Nothing but the lines from the one showing "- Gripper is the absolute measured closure" through the final line of the data below belongs in the answer, duplicated exactly and without pictures.

── STORED DATA

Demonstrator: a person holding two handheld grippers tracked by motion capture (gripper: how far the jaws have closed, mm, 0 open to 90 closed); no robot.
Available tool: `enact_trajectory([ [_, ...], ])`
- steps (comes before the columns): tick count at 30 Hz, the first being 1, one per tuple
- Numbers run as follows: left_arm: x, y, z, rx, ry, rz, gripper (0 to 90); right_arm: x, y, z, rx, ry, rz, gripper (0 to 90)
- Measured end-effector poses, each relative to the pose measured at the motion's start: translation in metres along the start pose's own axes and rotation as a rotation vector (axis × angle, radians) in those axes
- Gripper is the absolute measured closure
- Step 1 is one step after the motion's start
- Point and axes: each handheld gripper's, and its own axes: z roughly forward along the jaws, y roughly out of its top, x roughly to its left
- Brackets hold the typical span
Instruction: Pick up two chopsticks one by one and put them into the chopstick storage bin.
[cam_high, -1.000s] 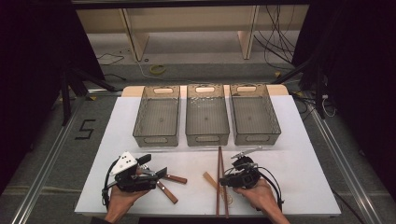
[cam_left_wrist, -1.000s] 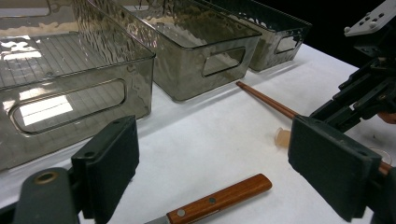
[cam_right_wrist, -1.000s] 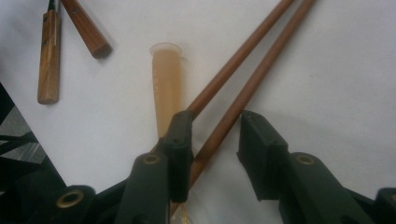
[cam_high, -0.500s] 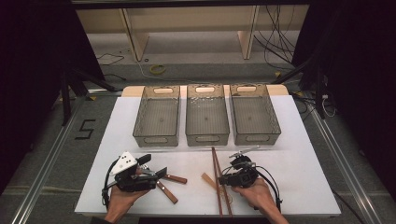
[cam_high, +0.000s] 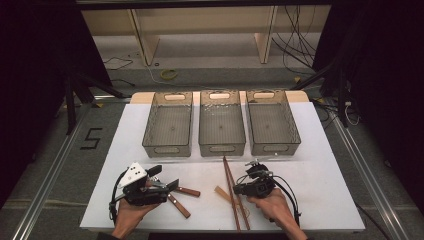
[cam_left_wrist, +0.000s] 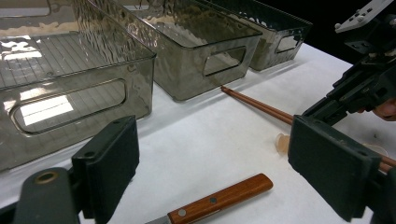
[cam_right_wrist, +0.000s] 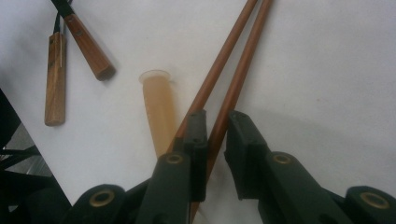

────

[EXERCISE RESULT]
- Gripper is the absolute measured closure
- Step 1 is one step after the motion's start
- Point and axes: each handheld gripper's, and its own axes: z roughly forward along the jaws, y roughly out of its top, x roughly to its left
- Brackets hold the typical span
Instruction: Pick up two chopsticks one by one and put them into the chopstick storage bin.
[cam_high, -1.000s] 
[cam_left_wrist, -1.000s] 
[cam_right_wrist, -1.000s] 
[cam_high, -0.500s] 
[cam_high, +0.000s] 
[cam_left_wrist, +0.000s] 
[cam_right_wrist, +0.000s] 

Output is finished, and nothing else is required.